> _Task directions_
Your task is to copy the data exactly while leaving out every picture.

[Entries shown]

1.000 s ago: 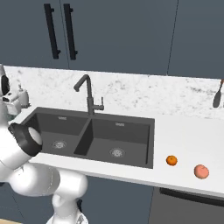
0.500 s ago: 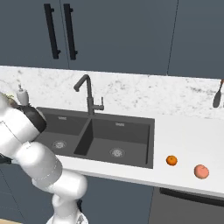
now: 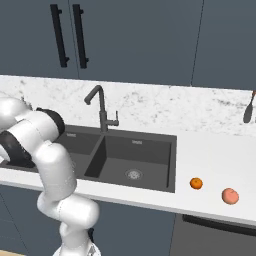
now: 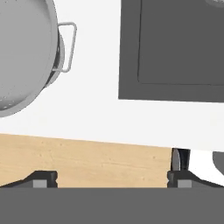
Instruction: Put the colander in the sink, put the tangerine, peach in the colander, and turn on the sink faucet and pour water over the colander.
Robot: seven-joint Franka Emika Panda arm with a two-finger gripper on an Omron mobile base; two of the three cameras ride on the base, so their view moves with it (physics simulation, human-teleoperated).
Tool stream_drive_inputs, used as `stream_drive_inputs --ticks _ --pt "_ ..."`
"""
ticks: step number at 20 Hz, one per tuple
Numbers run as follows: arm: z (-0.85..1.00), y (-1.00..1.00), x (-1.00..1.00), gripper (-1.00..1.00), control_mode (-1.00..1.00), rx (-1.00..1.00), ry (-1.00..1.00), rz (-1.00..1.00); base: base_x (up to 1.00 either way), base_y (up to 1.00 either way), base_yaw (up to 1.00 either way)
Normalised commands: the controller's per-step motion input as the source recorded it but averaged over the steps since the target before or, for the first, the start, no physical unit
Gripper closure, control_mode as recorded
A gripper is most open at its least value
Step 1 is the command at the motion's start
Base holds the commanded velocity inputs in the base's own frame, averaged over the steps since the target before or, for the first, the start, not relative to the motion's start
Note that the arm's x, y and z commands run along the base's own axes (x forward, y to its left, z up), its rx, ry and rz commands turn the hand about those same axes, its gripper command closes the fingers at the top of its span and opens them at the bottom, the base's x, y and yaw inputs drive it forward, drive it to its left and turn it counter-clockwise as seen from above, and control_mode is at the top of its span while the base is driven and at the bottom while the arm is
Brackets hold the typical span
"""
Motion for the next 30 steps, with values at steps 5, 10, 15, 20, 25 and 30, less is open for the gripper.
stream_drive_inputs --ticks 5,10,15,20,25,30 --pt "-0.23 0.34 0.17 -1.00 -1.00 0.00 0.00 -0.01 0.00 0.00 0.00" --pt "-0.18 0.28 0.22 -1.00 -1.00 -0.02 -0.05 -0.02 0.00 0.00 0.00" --pt "-0.11 0.20 0.21 -1.00 -1.00 -0.03 -0.08 -0.03 0.00 0.00 0.00" --pt "-0.14 0.06 0.19 -1.00 -1.00 -0.03 -0.04 -0.04 0.00 0.00 0.00" --pt "-0.18 0.00 0.15 -1.00 -1.00 -0.02 -0.01 -0.04 0.00 0.00 0.00" --pt "-0.18 0.00 0.17 -1.00 -1.00 0.00 0.00 -0.02 0.00 0.00 0.00"
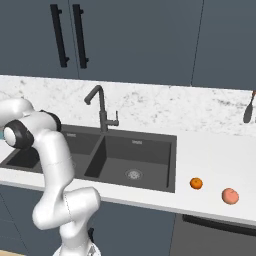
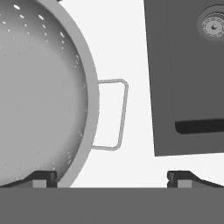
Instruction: Put the colander in the sink, put the tangerine, peach in the colander, and turn on the sink faucet and pour water over the colander.
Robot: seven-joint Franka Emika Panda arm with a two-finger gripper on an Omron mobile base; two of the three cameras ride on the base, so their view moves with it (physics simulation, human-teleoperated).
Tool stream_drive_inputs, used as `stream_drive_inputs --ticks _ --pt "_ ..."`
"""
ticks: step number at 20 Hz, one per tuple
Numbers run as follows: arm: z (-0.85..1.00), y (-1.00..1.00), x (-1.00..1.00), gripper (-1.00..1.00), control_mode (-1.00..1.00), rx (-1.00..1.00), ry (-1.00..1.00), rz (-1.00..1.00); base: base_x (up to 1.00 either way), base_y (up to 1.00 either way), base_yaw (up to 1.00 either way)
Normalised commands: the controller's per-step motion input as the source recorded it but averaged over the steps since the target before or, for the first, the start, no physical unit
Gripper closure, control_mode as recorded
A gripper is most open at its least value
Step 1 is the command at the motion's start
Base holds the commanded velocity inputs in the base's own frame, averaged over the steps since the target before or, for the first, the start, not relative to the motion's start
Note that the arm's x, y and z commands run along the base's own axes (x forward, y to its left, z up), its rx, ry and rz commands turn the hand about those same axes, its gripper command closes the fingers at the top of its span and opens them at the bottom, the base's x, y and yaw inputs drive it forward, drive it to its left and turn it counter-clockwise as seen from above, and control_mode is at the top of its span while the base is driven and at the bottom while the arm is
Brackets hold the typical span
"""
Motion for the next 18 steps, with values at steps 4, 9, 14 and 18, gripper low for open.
stream_drive_inputs --ticks 4,9,14,18 --pt "-0.18 0.00 0.19 -1.00 -1.00 0.00 0.00 0.00 0.00 0.00 0.00" --pt "-0.18 0.00 0.21 -1.00 -1.00 0.00 0.00 0.00 0.00 0.00 0.00" --pt "-0.18 0.04 0.20 -1.00 -1.00 0.00 0.00 0.00 0.00 0.00 0.00" --pt "-0.12 0.12 0.18 -1.00 -1.00 0.00 0.00 0.00 0.00 0.00 0.00"
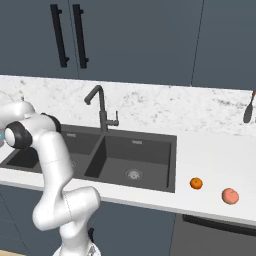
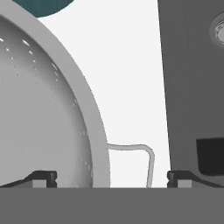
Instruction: Put the colander in the sink, put the tangerine, peach in the colander, and turn on the sink faucet and pour water over the colander.
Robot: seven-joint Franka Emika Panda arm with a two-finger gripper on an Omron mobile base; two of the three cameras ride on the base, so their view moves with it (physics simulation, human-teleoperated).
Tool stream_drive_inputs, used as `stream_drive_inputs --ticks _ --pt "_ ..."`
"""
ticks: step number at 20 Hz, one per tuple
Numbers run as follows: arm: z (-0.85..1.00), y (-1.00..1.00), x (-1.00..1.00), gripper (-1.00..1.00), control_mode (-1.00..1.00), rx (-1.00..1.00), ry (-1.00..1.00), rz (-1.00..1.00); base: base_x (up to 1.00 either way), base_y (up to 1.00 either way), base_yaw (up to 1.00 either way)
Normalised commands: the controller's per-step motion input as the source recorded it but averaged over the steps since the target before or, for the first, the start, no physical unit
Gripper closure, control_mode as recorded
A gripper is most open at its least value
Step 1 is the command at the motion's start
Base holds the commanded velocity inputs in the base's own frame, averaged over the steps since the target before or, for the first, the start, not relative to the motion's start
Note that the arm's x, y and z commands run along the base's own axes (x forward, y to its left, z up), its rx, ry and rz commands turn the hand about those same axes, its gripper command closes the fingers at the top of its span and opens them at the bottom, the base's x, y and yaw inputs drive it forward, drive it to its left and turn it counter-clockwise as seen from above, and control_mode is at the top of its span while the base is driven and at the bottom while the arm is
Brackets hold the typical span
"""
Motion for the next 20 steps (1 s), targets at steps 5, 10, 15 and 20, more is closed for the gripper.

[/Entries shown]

> _Answer to the exercise_
1.000 s ago: 
0.500 s ago: 
now: 
now: 
Instruction: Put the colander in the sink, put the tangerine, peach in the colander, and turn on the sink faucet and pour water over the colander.
Robot: seven-joint Franka Emika Panda arm with a two-finger gripper on an Omron mobile base; two of the three cameras ride on the base, so their view moves with it (physics simulation, human-teleoperated).
Tool stream_drive_inputs, used as `stream_drive_inputs --ticks _ --pt "_ ..."`
"""
ticks: step number at 20 Hz, one per tuple
Numbers run as follows: arm: z (-0.85..1.00), y (-1.00..1.00), x (-1.00..1.00), gripper (-1.00..1.00), control_mode (-1.00..1.00), rx (-1.00..1.00), ry (-1.00..1.00), rz (-1.00..1.00); base: base_x (up to 1.00 either way), base_y (up to 1.00 either way), base_yaw (up to 1.00 either way)
Normalised commands: the controller's per-step motion input as the source recorded it but averaged over the steps since the target before or, for the first, the start, no physical unit
Gripper closure, control_mode as recorded
A gripper is most open at its least value
Step 1 is the command at the motion's start
Base holds the commanded velocity inputs in the base's own frame, averaged over the steps since the target before or, for the first, the start, not relative to the motion's start
Note that the arm's x, y and z commands run along the base's own axes (x forward, y to its left, z up), its rx, ry and rz commands turn the hand about those same axes, its gripper command closes the fingers at the top of its span and opens them at the bottom, the base's x, y and yaw inputs drive it forward, drive it to its left and turn it counter-clockwise as seen from above, and control_mode is at the top of its span while the base is driven and at the bottom while the arm is
Brackets hold the typical span
"""
Motion for the next 30 steps, with values at steps 5, 10, 15, 20, 25 and 30, less is open for the gripper.
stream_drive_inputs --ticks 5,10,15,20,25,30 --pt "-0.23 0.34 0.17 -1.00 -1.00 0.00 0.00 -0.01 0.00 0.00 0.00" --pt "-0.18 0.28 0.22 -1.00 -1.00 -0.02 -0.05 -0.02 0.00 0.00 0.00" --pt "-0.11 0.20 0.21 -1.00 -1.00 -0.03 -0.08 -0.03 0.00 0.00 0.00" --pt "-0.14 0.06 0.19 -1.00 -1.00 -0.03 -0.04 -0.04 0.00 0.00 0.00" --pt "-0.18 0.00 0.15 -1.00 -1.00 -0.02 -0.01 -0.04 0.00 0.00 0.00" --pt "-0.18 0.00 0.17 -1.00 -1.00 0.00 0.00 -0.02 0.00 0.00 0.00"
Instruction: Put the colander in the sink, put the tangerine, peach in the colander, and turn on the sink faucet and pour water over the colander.
Robot: seven-joint Franka Emika Panda arm with a two-finger gripper on an Omron mobile base; two of the three cameras ride on the base, so their view moves with it (physics simulation, human-teleoperated).
Tool stream_drive_inputs, used as `stream_drive_inputs --ticks _ --pt "_ ..."`
"""
ticks: step number at 20 Hz, one per tuple
Numbers run as follows: arm: z (-0.85..1.00), y (-1.00..1.00), x (-1.00..1.00), gripper (-1.00..1.00), control_mode (-1.00..1.00), rx (-1.00..1.00), ry (-1.00..1.00), rz (-1.00..1.00); base: base_x (up to 1.00 either way), base_y (up to 1.00 either way), base_yaw (up to 1.00 either way)
Normalised commands: the controller's per-step motion input as the source recorded it but averaged over the steps since the target before or, for the first, the start, no physical unit
Gripper closure, control_mode as recorded
A gripper is most open at its least value
Step 1 is the command at the motion's start
Base holds the commanded velocity inputs in the base's own frame, averaged over the steps since the target before or, for the first, the start, not relative to the motion's start
Note that the arm's x, y and z commands run along the base's own axes (x forward, y to its left, z up), its rx, ry and rz commands turn the hand about those same axes, its gripper command closes the fingers at the top of its span and opens them at the bottom, the base's x, y and yaw inputs drive it forward, drive it to its left and turn it counter-clockwise as seen from above, and control_mode is at the top of its span while the base is driven and at the bottom while the arm is
Brackets hold the typical span
"""
Motion for the next 18 steps, with values at steps 4, 9, 14 and 18, gripper low for open.
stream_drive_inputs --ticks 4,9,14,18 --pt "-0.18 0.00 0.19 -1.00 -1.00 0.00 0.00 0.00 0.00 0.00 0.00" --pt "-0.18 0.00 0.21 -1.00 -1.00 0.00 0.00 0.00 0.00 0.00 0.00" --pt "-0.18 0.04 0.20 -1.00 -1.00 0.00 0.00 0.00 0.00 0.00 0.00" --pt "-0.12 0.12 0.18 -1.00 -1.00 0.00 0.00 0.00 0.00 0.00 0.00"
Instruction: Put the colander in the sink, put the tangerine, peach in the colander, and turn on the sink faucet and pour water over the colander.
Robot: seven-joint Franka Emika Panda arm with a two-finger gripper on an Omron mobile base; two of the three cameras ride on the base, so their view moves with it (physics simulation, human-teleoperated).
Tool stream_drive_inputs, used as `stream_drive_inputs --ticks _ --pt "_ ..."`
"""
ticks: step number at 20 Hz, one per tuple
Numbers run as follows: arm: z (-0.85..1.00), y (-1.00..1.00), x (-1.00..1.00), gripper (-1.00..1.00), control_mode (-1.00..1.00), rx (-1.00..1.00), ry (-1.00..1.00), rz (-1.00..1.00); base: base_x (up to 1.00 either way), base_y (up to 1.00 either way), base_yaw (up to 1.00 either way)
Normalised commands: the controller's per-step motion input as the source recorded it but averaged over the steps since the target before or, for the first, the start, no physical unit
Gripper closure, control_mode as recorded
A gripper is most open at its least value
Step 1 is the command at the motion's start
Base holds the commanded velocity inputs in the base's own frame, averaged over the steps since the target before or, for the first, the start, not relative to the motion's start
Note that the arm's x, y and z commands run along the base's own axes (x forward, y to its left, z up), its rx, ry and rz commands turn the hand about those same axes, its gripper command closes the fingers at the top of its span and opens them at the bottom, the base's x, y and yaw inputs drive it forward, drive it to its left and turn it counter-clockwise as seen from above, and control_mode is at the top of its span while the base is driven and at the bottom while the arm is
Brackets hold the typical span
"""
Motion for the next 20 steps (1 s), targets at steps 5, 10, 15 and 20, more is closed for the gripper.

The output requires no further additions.